140 to 60 million years ago (Cretaceous)
Fig. 8
Middle
Cretaceous paleogeographic map []
Part of accretionary complexes produced 140 million years ago were
subducted and metamorphosed under a high pressure condition until 110
million years ago. This metamorphism produced metamorphic rocks of the
Sambagawa Belt. The Izanagi plate, the Kula plate, and the Pacific plate
were subducting along trenches in the eastern margin of Asian continent
about 90 million years ago. Mid-ocean ridges dividing these plates were
also subducting. The cause of the Sambagawa metamorphic rock rising to
the surface has not been elucidated, but some hypotheses have been
proposed. One of them is that the subduction of the mid-ocean ridges (80
to 70 million years ago) was related to the regional metamorphic rock
rising (Isozaki, 2000).
Moreover, the subduction of the mid-ocean ridge between the Kula plate
and the Pacific plate was responsible for generating a massive volume of
granitic magma. Rocks surrounding the magma were thermally metamorphosed
to be low P/T type metamorphic rocks (Ryoke Belt). The activity of
granitic magma continued until 60 million years ago and formed granite
in the Chugoku region and the Nohi rhyolite in the Chubu region.

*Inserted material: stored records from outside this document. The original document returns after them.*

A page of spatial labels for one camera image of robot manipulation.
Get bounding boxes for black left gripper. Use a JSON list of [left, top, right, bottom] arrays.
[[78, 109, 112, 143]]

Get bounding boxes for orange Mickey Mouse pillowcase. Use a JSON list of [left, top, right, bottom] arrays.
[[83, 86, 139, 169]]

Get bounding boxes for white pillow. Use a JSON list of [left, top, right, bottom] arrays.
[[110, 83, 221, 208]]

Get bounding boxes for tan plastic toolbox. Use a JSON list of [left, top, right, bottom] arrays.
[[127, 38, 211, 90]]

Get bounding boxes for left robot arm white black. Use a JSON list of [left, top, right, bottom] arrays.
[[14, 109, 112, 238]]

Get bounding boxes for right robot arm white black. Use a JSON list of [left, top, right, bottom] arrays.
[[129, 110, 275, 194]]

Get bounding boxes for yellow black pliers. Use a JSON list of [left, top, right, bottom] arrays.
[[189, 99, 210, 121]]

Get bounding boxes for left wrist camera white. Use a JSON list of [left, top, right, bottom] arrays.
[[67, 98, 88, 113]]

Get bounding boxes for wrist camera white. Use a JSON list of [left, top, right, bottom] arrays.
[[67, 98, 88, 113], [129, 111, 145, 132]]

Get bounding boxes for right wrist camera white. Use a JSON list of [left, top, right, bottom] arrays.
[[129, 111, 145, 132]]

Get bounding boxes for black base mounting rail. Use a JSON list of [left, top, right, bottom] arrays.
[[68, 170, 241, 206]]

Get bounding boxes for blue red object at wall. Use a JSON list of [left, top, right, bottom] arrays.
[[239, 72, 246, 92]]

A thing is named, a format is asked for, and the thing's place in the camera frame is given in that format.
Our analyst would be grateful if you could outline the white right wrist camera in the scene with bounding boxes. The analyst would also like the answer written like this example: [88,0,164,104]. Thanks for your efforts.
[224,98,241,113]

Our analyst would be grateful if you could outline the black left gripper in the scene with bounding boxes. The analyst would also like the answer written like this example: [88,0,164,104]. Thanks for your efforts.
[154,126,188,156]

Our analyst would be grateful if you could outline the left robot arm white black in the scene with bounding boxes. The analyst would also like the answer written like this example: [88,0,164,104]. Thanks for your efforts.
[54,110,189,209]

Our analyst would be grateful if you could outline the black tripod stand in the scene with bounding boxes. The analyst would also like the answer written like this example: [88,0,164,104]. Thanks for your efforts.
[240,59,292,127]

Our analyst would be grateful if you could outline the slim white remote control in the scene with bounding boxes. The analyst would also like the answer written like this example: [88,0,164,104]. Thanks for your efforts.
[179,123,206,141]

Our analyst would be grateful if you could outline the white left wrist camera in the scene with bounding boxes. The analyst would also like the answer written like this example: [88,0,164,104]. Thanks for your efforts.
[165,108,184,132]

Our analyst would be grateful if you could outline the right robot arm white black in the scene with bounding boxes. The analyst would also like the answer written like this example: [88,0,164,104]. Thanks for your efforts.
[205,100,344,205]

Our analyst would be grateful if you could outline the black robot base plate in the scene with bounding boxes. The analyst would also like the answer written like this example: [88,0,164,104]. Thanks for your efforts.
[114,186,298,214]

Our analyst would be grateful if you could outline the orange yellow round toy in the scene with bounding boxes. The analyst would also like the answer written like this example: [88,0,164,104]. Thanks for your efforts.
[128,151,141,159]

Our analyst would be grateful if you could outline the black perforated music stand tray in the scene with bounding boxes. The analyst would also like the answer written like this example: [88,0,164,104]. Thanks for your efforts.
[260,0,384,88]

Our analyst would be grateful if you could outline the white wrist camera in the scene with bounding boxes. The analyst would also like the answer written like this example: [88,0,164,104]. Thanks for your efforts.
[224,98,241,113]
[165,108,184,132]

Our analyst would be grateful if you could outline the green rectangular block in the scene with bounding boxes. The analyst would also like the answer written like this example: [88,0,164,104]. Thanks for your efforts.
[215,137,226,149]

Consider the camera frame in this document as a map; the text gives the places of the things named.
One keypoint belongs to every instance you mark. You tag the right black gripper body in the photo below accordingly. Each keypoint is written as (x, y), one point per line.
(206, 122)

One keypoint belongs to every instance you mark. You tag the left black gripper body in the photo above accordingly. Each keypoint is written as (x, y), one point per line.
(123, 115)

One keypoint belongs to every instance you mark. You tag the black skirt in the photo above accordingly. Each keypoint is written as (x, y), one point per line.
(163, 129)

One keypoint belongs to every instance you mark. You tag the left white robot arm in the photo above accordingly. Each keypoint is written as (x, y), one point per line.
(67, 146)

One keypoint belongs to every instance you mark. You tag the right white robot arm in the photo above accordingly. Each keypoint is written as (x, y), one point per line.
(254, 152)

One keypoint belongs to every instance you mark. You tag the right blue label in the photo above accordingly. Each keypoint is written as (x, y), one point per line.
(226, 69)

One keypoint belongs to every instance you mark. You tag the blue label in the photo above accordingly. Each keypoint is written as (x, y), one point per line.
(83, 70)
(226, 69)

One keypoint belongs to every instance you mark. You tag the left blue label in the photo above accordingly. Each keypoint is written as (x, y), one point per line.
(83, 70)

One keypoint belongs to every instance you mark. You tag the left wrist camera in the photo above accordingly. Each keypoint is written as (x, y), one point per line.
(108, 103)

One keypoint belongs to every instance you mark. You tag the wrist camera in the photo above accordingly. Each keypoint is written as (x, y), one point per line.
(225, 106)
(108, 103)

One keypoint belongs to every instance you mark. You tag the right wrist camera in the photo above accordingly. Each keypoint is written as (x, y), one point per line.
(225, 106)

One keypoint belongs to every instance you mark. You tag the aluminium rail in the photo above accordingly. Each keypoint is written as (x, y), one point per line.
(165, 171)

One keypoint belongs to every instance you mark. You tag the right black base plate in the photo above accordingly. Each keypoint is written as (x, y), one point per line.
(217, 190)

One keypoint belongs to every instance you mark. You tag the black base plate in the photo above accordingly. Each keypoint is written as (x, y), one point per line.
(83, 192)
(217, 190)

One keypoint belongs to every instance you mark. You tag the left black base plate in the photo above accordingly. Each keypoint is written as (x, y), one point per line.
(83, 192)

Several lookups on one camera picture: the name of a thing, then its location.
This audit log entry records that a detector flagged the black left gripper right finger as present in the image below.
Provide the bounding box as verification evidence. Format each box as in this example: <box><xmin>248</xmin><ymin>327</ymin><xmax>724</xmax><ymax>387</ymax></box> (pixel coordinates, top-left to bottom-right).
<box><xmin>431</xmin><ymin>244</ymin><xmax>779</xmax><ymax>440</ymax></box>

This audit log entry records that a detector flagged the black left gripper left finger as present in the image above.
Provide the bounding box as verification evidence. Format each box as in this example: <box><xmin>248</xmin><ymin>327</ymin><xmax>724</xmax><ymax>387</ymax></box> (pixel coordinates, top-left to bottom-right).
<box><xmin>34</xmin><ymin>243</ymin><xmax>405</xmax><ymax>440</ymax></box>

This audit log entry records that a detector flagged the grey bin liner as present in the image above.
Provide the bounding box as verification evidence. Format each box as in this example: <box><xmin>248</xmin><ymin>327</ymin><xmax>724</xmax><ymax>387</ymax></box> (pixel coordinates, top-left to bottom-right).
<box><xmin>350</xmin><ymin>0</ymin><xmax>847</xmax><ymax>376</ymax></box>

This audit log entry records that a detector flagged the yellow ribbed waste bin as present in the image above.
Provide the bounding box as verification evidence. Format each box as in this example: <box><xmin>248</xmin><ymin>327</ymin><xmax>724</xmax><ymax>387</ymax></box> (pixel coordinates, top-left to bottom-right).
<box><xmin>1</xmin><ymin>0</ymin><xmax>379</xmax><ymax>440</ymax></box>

The
formation of Shimanto accretionary complexes relating to the subduction
of the Pacific plate began 100 million years ago and lasted for about 70
million years.
The Hidaka Belts and the Tokoro Belt (Cretaceous-Tertiary accretionary
complexes) of Hokkaido were formed. Rocks in the Hidaka Belt in central
Hokkaido become stratigraphically younger eastward. Thick forearc sediments
accumulated on the west of the Hidaka Belt (Yezo Supergroup). The Yezo
Supergroup is well-known for an abundance of fossil ammonites and
inoceramus. On the other hand, rocks in the Tokoro Belt in eastern
Hokkaido become stratigraphically younger westward. Therefore, it is thought
that the accretionary complex of the Tokoro Belt was formed in a
subduction zone different from that of the Hidaka Belt. The Kamuikotan
Belt on the west of the Hidaka Belt is a metamorphic rock zone. The
protolith was rocks subducted from a trench and was metamorphosed twice,
130 million years ago (related to the Izanagi plate subduction) and 60
million years ago (related to the Kula plate subduction).